How to get free COVID tests before the holiday surge – Deseret News

COVID-19 tests provided through the federal government are photographed in Salt Lake City on Thursday, Dec. 15, 2022. The free rapid tests will soon be available by mail.
Spenser Heaps, Deseret News

Free COVID-19 rapid tests are once again available to all Americans as government officials anticipate an uptick in cases following upcoming indoor holiday gatherings.
Four free tests per household can be ordered from covid.gov/tests starting Thursday and will start shipping next week.
The federal government urges people to test themselves when they have symptoms, and before visiting with family.
This is the fourth round of free rapid tests this year. According to an NPR report, the program was suspended in September after the White House said Congress had denied requests for more funding for the tests. Since then, the Biden administration shuffled around funds to buy more tests for the national stockpile, an official said.
Americans with health insurance and those on Medicare can still secure eight at-home COVID-19 tests for free each month.
The federal government also will distribute at-home tests to thousands of federally supported senior facilities and at hundreds of food banks, according to a New York Times report.
Locally, increases in COVID-19 and flu cases, along with an unseasonal wave of RSV, or respiratory syncytial virus, are straining health care resources.
In recent weeks, Intermountain Primary Children’s Hospital has rescheduled approximately 50 pre-scheduled, non-emergency procedures and surgeries per week to help free up hospital beds and caregivers needed to help the surge of ill children. Patients who urgently need surgeries and procedures will continue to receive them, according to a news release.
The health system’s other hospitals in Utah are currently around 90% of capacity with respiratory and influenza patients.
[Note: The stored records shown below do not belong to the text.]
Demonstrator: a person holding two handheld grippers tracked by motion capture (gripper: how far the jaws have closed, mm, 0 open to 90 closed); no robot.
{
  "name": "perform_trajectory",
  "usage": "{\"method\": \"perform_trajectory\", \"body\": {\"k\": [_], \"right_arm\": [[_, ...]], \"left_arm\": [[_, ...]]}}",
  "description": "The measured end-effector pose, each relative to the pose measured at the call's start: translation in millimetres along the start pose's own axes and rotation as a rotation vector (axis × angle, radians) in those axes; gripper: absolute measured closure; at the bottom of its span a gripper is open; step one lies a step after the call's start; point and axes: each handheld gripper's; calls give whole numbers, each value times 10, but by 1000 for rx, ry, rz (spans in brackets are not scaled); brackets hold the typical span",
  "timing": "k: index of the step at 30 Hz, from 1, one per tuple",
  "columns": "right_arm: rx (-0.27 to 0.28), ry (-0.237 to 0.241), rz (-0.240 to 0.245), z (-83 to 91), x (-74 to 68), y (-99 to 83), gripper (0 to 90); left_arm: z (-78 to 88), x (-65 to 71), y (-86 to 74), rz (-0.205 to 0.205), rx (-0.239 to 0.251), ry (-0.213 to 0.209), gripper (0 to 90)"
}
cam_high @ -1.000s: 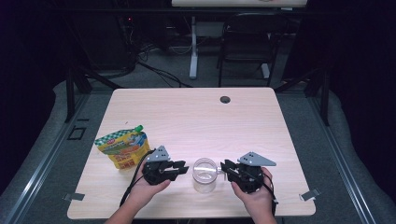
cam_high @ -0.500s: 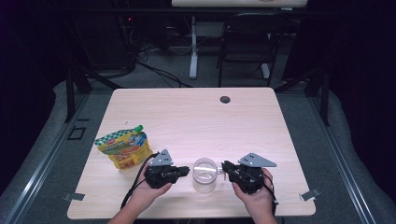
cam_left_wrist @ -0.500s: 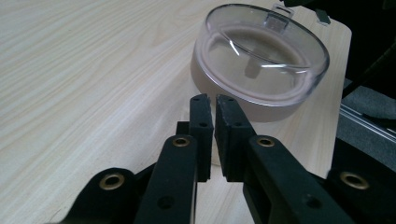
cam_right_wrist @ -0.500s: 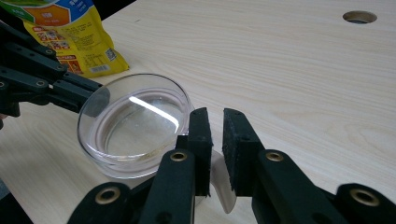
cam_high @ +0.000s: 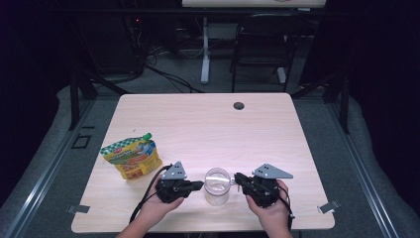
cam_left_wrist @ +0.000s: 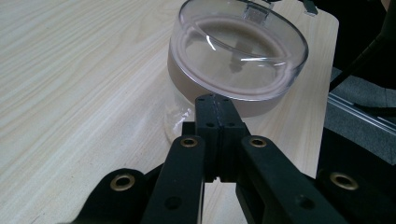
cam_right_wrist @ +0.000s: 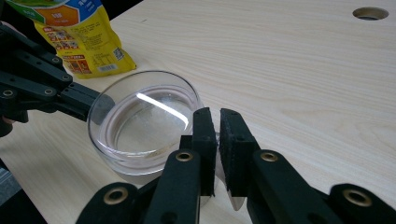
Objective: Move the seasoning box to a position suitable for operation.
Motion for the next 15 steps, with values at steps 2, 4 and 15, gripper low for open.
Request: {"method": "perform_trajectory", "body": {"k": [2, 4, 15], "right_arm": [[1, 1, 0, 0, 1, -2, 853], [2, 2, 0, 0, 3, -4, 853], [1, 3, -2, 4, 8, -11, 854]], "left_arm": [[0, 2, 2, 2, 3, -1, 900], [4, 1, 7, 5, 6, -3, 900], [46, -2, 42, 5, 22, -11, 900]]}}
Point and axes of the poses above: each handheld gripper's, and its own axes: z roughly backward along the jaws, y roughly out of its top, x roughly to its right, and after that the axes turned 8 degrees about y, right-handed
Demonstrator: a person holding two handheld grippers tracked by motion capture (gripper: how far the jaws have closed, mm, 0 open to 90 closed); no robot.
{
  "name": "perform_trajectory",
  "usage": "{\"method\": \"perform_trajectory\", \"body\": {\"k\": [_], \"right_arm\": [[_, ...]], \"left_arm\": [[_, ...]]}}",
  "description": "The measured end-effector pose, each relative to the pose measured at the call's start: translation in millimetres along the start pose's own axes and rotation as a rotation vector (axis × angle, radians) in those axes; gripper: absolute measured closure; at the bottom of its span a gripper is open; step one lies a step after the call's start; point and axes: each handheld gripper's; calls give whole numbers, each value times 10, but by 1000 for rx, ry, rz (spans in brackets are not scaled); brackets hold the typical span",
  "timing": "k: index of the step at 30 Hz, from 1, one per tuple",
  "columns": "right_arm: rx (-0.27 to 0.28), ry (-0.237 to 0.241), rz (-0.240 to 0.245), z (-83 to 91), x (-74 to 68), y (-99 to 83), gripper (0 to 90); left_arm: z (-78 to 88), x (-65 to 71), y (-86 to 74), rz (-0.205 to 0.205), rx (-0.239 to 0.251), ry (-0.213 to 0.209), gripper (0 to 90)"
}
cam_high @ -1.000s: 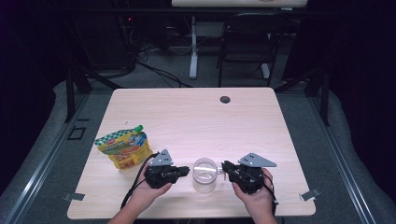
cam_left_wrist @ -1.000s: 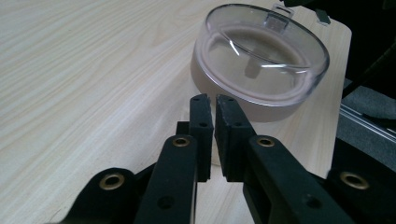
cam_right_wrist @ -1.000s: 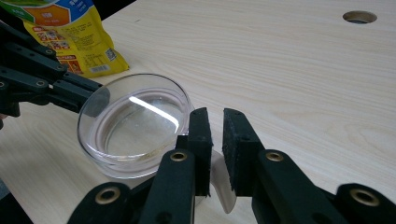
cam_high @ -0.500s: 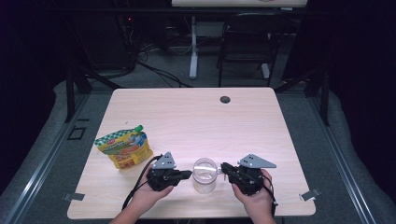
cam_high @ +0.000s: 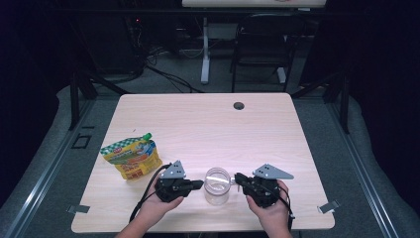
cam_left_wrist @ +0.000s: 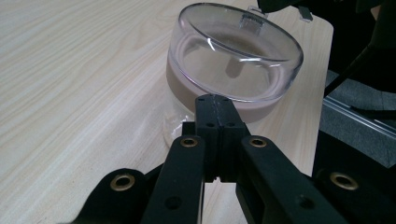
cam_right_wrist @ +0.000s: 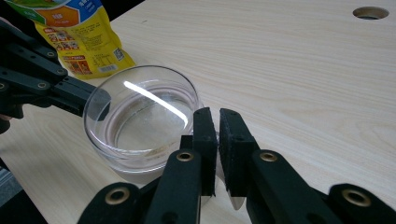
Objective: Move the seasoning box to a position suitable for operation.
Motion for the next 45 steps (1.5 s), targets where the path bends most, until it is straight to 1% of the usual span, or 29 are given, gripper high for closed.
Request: {"method": "perform_trajectory", "body": {"k": [7, 14, 15, 17, 19, 20, 22, 23, 24, 28, 32, 33, 36, 39, 40, 45], "right_arm": [[5, -4, -3, 0, -9, -10, 862], [7, -9, -8, 7, -32, -26, 868], [3, -18, -4, 9, -40, -25, 867], [5, -19, 6, 11, -61, -18, 862], [0, -19, 14, 26, -84, 0, 846], [-7, -18, 22, 42, -105, 12, 824], [-7, -16, 23, 49, -116, 11, 818], [-10, -14, 25, 62, -126, 6, 809], [-9, -10, 23, 73, -142, -11, 791], [-39, -5, 54, 87, -196, -91, 725], [-74, -1, 98, 62, -246, -141, 688], [-76, -2, 108, 53, -264, -152, 678], [-83, -7, 132, 41, -298, -171, 660], [-102, -5, 145, 22, -327, -185, 641], [-100, -4, 150, 7, -335, -190, 630], [-97, -32, 180, -42, -385, -206, 586]], "left_arm": [[4, 2, 21, 2, 11, -9, 900], [15, 28, 72, -14, 22, -10, 900], [18, 26, 79, -14, 22, -11, 900], [16, 25, 91, -13, 27, -13, 900], [13, 28, 102, -16, 28, -13, 900], [12, 31, 110, -20, 26, -14, 900], [5, 42, 122, -23, 28, -14, 900], [7, 51, 132, -29, 23, -8, 900], [8, 53, 137, -32, 26, -13, 900], [22, 66, 163, -32, 34, -12, 900], [24, 85, 183, -30, 35, -12, 900], [28, 88, 191, -30, 30, -12, 900], [41, 102, 221, -26, 36, -16, 900], [47, 116, 237, -26, 42, -20, 900], [50, 119, 240, -29, 39, -20, 900], [46, 126, 238, -29, 41, -22, 900]]}}
Point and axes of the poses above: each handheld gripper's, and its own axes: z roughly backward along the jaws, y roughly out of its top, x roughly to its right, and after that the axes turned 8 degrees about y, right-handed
Flu cases typically peak in January or February.
Intermountain experts on Thursday urged people to get their influenza vaccine and COVID-19 boosters.
Last month, University of Utah Health officials cautioned, in the face of relaxed safety measures, that respiratory viruses are increasing rapidly across the nation, stirring worries about a potential “tripledemic.”
“The real concern in this term ‘tripledemic’ comes from the idea that they all may hit about the same time,” said Dr. Andrew Pavia, chief of pediatric infectious diseases at the University of Utah and director of epidemiology at Primary Children’s Hospital, in a statement.
“This could overwhelm many of our health systems,” he said.
Health systems are already struggling with staff shortages and exhaustion after almost three years of COVID-19, according to the statement.